**WHAT YOU SHOULD DO**
Copy, from the entries below, each line where the word "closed" can be found.

**WORKING DATA**
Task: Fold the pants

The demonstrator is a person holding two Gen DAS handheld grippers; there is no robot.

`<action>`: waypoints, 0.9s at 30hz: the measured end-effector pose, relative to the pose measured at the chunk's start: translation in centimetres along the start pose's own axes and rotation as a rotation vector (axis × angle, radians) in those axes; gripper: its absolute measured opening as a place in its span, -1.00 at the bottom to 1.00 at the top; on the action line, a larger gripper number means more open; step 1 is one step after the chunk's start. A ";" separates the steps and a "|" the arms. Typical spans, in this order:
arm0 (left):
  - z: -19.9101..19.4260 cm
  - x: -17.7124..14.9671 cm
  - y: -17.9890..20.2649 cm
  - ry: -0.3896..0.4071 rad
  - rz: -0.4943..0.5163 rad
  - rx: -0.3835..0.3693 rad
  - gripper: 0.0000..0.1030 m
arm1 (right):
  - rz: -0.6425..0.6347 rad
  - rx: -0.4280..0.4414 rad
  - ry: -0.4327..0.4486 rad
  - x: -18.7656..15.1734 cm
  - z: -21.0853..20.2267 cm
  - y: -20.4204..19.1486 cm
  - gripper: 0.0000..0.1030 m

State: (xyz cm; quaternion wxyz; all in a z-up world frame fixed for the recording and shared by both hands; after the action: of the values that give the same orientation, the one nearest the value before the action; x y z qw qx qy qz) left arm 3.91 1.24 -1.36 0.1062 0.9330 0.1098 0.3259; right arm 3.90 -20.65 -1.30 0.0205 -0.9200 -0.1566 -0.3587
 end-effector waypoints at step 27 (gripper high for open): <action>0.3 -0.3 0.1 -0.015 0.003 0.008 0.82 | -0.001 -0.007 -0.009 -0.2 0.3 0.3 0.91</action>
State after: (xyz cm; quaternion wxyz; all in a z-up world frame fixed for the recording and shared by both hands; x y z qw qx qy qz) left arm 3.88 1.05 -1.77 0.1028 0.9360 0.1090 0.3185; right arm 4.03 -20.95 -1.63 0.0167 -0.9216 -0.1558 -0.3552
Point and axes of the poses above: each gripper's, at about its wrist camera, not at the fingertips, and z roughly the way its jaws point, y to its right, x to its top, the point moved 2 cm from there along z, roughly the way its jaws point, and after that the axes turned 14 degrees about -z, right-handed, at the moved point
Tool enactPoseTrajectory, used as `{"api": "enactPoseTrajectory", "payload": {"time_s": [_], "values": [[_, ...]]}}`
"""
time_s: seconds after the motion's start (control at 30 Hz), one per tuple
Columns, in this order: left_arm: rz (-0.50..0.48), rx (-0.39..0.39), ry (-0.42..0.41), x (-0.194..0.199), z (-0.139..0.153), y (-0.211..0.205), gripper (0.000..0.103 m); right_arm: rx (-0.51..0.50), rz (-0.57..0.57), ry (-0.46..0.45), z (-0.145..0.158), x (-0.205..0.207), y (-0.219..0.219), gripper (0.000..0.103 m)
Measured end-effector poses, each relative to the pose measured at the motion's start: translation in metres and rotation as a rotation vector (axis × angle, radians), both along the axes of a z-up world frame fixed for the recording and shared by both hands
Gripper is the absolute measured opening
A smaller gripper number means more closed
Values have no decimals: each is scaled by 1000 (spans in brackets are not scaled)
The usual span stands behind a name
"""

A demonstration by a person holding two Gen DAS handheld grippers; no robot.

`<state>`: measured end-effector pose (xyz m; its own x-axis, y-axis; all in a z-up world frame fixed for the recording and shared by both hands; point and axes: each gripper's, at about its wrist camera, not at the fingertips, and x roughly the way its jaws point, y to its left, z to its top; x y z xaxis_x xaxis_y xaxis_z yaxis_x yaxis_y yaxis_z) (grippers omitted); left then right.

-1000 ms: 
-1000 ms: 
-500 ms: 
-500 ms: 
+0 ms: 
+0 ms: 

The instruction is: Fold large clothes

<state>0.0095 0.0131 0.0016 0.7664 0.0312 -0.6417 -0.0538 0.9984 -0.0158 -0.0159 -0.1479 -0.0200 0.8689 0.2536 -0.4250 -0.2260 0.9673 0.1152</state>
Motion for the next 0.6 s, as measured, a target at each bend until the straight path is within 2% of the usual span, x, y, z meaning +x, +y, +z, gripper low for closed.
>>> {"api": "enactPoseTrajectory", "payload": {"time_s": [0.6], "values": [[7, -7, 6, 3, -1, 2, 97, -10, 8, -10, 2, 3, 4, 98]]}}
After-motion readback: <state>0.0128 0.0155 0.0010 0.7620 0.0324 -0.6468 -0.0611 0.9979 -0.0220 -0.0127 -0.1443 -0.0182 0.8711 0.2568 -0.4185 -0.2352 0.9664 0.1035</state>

**EXERCISE ANSWER**
A smaller gripper number means more closed
Motion for the next 0.6 s, as measured, a target at each bend until the straight path is within 2% of the usual span, x, y, z meaning +x, +y, +z, gripper low for closed.

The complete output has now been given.